The Heart of Teardown Country
New York Times - By CARIN RUBENSTEIN
Published: December 16, 2007
HAVE you ever lived near a teardown in progress? Has it ever been your daily fate to deal with noise, smells, dirt and construction crews right next door — only to behold, after endless months, a space-hogging “mansionization” in place of the petite Cape Cod you used to find so sweet?
If not, your turn may come sooner than you think. Despite the overall problems troubling the nation’s real estate market, the New York metropolitan region has now surpassed Chicago, the former record holder, to become the teardown capital of the United States, according to a recent report by the National Trust for Historic Preservation, which has been tracking the phenomenon since 2002. ...
It is the size of the profit margins required by speculators that has caused some to opt out, said Daniel McMillen, a professor of economics at the University of Illinois at Chicago who has conducted a financial analysis of teardowns in the Chicago area. Builders like to sell for two or three times the original price, he said, so “the slowdown in the housing market will slow teardowns being done on speculation.”
But regardless of how quickly a teardown project goes or how much money the rebuild sells for, the neighbors always take notice. Some will probably be up in arms about a spate of demolitions destroying the character of their community; others will be delighted at the prospects that the new construction will increase their own property values.
Tensions and Solutions?
After watching the razing of several older houses in the hamlet of Oyster Bay, on Long Island, irate residents formed a group they called Save the Jewel by the Bay. It was instrumental in instituting an 18-month moratorium on both demolitions and new construction, which ended in June, said Kathryn Prinz, a founder. Now anyone planning to demolish a house built more than 50 years ago must appear before a review board to get permission.
Gordon F. Joseloff, the founder of a Connecticut online newspaper called westportnow.com, riled residents two years ago when he instituted a feature called Teardown of the Day. It includes a photograph of a property newly proposed for demolition, as well as the address, the listing details and the sale price.
Mr. Joseloff, who has since been elected Westport’s first selectman (the equivalent of mayor), believes that his site’s exposure of teardown properties was what persuaded the town’s Planning and Zoning Commission to impose a 90-day waiting period on such projects. In addition, the town has hired a land-use consulting firm to help develop laws to regulate the size of new houses. . . .

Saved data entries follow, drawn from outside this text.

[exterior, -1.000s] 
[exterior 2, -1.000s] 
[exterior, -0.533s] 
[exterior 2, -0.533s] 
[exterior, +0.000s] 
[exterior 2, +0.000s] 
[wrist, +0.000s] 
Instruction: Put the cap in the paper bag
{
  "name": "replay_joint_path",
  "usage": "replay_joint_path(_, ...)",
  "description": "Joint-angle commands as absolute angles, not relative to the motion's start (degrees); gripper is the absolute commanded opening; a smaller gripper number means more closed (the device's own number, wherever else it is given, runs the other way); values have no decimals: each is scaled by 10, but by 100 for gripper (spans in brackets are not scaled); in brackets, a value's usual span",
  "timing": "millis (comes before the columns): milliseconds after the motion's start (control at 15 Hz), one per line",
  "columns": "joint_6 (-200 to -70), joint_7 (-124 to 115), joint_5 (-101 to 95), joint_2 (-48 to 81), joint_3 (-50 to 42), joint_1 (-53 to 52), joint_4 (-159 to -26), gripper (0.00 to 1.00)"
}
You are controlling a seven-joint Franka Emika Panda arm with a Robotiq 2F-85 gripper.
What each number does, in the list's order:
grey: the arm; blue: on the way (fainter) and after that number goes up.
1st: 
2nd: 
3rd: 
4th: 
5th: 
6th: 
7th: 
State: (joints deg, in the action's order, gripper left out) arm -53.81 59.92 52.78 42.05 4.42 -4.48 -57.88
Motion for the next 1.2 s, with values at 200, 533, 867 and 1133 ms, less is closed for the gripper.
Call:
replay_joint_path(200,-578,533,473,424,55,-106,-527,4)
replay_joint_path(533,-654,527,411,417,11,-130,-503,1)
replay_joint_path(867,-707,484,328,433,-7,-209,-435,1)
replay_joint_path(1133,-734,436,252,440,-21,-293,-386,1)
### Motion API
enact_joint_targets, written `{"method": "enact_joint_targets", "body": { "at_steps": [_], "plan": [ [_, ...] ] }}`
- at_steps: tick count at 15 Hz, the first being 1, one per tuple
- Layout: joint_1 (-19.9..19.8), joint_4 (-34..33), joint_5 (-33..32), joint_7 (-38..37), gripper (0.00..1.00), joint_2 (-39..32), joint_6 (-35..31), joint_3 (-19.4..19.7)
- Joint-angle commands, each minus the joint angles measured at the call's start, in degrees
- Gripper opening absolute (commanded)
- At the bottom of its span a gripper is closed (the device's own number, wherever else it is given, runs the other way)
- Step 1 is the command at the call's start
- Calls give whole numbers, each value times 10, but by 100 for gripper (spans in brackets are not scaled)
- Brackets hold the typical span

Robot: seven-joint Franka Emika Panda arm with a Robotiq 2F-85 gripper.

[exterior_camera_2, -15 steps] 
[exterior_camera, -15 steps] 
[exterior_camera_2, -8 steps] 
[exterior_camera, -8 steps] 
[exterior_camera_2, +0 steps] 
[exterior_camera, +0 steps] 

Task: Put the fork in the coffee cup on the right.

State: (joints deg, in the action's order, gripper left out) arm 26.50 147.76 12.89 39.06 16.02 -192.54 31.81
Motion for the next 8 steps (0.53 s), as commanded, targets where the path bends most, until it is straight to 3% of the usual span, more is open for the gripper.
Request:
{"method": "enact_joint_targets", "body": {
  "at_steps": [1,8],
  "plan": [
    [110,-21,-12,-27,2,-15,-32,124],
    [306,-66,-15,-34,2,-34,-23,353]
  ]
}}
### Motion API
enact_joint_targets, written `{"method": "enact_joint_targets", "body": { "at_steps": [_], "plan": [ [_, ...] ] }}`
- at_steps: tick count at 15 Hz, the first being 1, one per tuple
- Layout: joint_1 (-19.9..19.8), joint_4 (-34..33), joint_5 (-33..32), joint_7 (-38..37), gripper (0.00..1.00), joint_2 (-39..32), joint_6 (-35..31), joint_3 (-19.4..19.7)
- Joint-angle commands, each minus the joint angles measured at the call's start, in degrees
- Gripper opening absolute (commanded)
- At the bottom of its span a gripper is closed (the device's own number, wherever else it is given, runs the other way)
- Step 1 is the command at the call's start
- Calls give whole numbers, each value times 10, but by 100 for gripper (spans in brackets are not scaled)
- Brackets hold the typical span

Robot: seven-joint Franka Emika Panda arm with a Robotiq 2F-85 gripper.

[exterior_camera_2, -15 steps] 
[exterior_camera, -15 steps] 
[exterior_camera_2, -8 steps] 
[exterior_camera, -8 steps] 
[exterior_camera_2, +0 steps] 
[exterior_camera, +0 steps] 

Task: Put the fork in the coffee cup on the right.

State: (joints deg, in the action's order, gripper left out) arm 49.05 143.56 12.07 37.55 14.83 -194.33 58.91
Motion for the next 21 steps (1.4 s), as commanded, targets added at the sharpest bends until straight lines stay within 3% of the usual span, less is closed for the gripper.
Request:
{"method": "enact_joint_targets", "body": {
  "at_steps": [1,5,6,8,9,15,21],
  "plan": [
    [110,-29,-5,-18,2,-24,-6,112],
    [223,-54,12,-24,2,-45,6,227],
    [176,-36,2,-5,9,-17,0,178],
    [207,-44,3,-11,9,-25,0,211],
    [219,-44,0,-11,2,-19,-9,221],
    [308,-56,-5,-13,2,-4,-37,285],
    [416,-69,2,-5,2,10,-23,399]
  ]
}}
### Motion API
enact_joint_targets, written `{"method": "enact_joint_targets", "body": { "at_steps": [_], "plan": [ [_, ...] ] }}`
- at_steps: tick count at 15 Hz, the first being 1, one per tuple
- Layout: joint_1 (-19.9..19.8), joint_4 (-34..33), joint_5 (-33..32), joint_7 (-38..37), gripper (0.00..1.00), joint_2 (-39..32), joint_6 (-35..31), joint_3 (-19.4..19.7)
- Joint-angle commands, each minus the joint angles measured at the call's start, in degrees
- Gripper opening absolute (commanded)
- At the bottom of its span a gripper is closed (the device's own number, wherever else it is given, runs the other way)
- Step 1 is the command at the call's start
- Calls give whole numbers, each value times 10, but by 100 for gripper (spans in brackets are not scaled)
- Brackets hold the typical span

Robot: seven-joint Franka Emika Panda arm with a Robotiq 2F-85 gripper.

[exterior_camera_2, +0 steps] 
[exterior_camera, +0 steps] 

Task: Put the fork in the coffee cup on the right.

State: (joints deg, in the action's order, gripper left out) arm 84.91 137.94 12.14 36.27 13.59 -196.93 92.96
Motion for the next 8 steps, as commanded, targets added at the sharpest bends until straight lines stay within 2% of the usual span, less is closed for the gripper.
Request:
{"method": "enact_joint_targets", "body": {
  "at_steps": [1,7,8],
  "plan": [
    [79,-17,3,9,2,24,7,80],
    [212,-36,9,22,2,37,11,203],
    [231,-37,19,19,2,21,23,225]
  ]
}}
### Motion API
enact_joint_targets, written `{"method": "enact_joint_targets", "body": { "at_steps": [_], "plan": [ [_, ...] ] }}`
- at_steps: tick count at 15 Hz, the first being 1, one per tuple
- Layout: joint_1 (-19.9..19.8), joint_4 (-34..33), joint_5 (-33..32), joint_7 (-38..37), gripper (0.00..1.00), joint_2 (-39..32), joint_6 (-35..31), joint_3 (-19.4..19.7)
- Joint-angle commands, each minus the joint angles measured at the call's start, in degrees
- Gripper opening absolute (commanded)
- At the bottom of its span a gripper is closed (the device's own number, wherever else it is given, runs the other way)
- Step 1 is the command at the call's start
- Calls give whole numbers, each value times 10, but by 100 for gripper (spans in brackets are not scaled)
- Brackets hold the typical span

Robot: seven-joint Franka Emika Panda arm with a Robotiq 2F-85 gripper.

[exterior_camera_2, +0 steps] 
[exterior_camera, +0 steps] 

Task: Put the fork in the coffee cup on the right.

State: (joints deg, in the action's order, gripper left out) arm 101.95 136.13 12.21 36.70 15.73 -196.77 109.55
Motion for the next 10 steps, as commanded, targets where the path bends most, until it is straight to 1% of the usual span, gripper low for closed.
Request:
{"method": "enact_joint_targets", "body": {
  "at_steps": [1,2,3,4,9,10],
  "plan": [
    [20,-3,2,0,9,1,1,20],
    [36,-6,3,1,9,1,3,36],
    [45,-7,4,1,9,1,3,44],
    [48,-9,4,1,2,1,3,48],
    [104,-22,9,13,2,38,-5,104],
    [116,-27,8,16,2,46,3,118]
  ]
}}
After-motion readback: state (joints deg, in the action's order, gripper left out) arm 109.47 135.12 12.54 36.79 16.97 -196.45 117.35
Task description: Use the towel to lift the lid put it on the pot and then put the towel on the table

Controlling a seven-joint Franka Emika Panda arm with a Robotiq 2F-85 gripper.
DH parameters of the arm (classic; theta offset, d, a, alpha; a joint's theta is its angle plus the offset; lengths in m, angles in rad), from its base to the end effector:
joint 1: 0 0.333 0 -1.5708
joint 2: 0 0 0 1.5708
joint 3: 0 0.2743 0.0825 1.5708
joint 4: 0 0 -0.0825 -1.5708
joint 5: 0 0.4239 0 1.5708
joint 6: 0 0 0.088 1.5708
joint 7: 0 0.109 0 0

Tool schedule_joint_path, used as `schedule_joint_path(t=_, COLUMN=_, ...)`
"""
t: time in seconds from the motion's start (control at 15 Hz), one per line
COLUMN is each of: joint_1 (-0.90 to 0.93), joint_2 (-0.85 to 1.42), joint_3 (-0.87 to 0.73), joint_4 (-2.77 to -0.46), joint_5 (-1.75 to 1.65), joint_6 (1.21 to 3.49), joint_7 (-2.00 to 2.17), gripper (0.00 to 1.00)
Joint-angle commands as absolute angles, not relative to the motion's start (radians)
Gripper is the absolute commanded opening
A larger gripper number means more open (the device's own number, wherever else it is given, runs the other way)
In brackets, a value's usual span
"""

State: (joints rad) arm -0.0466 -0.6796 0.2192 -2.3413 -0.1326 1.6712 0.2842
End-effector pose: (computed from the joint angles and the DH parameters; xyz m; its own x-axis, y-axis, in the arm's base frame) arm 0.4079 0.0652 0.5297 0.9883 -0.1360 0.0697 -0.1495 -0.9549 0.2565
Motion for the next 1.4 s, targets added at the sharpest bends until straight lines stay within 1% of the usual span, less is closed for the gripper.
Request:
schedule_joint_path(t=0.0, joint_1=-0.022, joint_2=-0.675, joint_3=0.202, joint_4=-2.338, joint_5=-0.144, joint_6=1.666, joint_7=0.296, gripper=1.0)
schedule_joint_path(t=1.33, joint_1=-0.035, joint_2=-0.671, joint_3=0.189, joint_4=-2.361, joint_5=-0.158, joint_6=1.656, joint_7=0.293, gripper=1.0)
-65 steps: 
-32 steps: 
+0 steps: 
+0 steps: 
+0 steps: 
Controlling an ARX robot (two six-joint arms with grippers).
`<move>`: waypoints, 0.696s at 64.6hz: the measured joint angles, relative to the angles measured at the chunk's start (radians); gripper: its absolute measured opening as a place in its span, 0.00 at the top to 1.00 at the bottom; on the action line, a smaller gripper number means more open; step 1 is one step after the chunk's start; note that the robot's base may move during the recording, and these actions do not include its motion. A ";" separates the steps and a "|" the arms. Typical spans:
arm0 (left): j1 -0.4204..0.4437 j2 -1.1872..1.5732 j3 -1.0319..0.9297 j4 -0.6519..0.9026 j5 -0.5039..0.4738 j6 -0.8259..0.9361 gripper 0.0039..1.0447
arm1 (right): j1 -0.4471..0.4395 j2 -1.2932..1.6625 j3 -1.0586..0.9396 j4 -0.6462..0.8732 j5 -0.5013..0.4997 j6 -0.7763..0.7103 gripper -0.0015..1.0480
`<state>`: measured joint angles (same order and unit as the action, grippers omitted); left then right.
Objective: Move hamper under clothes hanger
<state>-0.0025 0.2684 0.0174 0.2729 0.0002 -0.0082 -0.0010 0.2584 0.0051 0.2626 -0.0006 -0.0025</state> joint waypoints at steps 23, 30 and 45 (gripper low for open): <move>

But neighbors can be equally vociferous in their support of teardowns. Mr. Joseloff says that he has fielded angry calls from Westport residents who accuse him of “messing with their nest egg” by imposing size restrictions that will ultimately damage their ability to reap a substantial profit from the sale of their homes.
Frank J. Mottola Jr., the Building Department’s director and the zoning officer for the Borough of Tenafly, N.J., said, “Neighborhood groups spring up only when we attempt to curtail the use of land in their area.” He receives several teardown applications each month, he said, and almost every one is for a much larger home.
“Our Planning Board grappled with this, to put a limit on the new construction so it doesn’t appear out of scale for the neighborhood,” he explained. But, he added, “people look at their home as more of an investment than they used to, and they don’t want their development rights curtailed.”
A good article, well worth the reading -- with an open mind. It should help identify the tensions and trends.